There are two entrances at Horsfall. The main being on Cemetery Road on the West side of the ground, the other at the opposite on the East side that is accessible from Park Road.

===Pavilion===
The Pavilion located at the South side of the ground houses four changing rooms, two on ground level and two in the basement. There is a room upstairs overlooking the pitch which is used by the PA announcer and the press as well as a gantry for filming matches.

===Clubhouse===
The main entrance of the ground is on Cemetery Road on the West side and is where the clubhouse is located in the North West corner which contains a bar and directors box. Opposite in the South West corner is a banqueting suit.

===Track and field===
The infield is a 3G pitch and has a fence surrounding it. Around the pitch is a six-lane running track of porous synthetic material. At the East end of the pitch is a long and triple jump runway and sand pit and to the West is an area for high jump.

==Usage==
===Athletics===
Airedale Harriers and its successor clubs, ASVAC and Bradford Airedale AC, have used the athletics facilities continuously since Horsfall's opening. After the track's refurbishment in 1994 other local clubs have used it. The facility is no longer suitable for hosting competitions, but is used by several athletics and running clubs for training purposes.

===Football===
Bradford (Park Avenue) brought football to the Horsfall in 1996. It was the first time for a long time that any sport other than athletics had been played at the stadium.

In the mid-2000s Bradford Council, who own Horsfall, announced plans for a new multi sports facility to replace Odsal Stadium which included Bradford (Park Avenue) and Bradford Bulls sharing a new stadium.

By 2008 Avenue announced ambitious plans to build a 20,000 seater stadium at Phoenix Park in Thornbury, with the club aiming to regain their League status. These plans were criticised by Bradford Council however neither new stadium at Odsal or Thornbury were built.

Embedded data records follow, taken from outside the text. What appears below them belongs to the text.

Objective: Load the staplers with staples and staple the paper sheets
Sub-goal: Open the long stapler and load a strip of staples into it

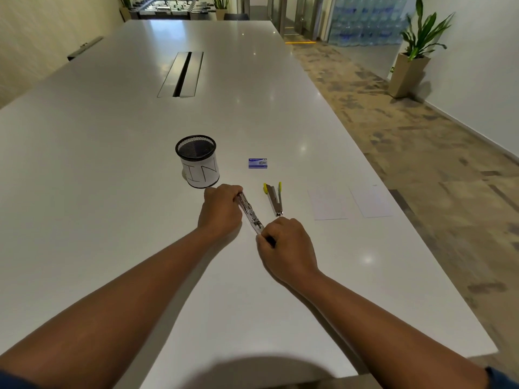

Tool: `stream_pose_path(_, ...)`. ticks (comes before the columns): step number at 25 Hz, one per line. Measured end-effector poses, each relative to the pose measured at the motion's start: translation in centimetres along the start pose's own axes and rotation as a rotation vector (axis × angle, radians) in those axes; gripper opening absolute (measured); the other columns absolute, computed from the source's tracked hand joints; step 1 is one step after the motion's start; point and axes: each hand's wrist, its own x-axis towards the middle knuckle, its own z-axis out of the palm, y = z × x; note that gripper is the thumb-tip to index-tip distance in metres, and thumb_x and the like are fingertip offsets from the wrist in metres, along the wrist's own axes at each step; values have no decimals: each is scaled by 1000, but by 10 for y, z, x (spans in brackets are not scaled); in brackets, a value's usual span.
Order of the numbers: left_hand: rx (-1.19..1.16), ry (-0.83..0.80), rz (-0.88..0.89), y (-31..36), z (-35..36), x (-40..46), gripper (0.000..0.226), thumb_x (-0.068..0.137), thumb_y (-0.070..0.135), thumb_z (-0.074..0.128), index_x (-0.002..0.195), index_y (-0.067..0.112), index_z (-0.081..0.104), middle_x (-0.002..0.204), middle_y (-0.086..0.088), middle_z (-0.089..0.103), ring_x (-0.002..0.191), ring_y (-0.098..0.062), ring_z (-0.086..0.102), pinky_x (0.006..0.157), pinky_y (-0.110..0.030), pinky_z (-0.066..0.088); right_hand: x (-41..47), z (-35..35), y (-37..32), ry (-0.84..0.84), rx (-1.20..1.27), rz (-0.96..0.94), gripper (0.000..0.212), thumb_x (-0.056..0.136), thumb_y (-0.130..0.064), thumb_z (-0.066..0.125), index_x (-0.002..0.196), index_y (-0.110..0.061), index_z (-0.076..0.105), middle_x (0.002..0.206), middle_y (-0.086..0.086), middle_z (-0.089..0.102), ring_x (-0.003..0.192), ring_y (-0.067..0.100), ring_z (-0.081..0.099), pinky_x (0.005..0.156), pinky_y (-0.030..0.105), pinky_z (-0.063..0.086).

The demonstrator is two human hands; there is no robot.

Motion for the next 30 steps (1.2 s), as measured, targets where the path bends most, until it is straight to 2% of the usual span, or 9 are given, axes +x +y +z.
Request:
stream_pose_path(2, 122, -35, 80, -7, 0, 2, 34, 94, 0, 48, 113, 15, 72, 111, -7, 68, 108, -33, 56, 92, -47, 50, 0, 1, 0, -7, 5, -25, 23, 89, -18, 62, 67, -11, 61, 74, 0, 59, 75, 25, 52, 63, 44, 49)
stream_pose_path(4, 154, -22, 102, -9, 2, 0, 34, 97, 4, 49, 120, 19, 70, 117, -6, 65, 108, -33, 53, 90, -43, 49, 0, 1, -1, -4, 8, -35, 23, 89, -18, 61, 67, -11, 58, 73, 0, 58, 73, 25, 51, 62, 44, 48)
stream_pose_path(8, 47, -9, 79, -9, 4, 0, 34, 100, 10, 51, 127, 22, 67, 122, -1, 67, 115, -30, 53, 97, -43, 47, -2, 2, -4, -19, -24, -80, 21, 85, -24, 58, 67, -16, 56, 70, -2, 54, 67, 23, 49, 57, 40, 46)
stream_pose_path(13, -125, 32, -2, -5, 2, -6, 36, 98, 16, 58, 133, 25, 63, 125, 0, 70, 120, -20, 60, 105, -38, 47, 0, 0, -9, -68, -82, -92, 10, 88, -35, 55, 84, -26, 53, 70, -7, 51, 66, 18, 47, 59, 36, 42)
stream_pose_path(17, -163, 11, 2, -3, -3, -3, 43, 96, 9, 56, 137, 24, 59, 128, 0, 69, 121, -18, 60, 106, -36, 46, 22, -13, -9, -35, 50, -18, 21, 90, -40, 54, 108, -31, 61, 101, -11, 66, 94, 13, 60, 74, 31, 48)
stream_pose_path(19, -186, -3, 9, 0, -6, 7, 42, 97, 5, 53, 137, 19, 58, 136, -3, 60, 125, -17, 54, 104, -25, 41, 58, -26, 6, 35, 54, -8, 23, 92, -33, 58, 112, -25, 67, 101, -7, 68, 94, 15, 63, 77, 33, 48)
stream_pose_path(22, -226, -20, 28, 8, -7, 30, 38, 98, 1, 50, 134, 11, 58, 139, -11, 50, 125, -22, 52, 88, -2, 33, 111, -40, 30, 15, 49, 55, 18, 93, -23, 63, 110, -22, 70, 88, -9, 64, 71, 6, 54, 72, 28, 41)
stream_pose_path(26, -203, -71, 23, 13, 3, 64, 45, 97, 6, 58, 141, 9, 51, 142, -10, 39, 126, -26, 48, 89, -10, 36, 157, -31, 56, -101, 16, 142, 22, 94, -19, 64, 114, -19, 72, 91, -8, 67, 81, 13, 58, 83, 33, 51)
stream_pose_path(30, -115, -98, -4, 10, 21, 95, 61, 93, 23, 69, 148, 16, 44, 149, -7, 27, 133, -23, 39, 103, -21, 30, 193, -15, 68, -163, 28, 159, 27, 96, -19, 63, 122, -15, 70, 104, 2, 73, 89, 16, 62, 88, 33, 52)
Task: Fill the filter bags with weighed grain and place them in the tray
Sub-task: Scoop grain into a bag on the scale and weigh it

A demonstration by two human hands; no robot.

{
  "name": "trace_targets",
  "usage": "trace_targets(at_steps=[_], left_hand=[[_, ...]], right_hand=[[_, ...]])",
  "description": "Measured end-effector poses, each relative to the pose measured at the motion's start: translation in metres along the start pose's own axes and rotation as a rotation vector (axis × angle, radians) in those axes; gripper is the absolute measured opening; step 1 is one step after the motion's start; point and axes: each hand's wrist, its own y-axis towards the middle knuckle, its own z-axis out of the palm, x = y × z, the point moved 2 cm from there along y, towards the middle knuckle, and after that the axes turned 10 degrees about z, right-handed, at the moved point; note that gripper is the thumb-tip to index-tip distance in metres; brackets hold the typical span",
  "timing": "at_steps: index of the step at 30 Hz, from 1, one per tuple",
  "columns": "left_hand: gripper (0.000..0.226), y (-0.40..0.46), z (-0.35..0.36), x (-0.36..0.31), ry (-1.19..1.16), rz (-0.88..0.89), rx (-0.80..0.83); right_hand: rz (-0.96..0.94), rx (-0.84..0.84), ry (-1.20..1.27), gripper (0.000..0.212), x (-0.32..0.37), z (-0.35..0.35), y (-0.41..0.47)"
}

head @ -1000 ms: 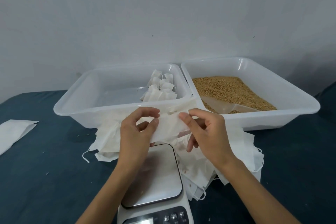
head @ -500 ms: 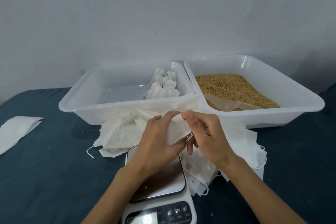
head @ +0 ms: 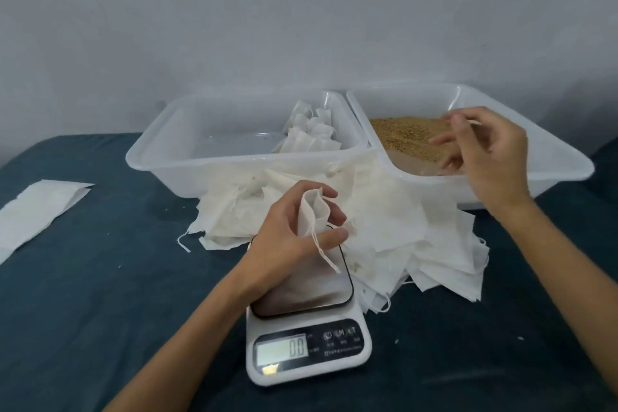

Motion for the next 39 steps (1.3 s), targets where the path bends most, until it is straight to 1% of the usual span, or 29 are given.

In 2018 it was announced the Avenue were in talks to move to Odsal Stadium but would still host reserve fixtures at Horsfall. However nothing ever came of this and Avenue remained at Horsfall.

===Rugby League===
After the laying of a new 3G pitch in 2020, National Conference League side West Bowling relocated from Raymond Street playing fields off Manchester Road.

As well as West Bowling playing at Horsfall, Bradford Bulls moved all their academy teams there after they temporarily left Odsal in 2020.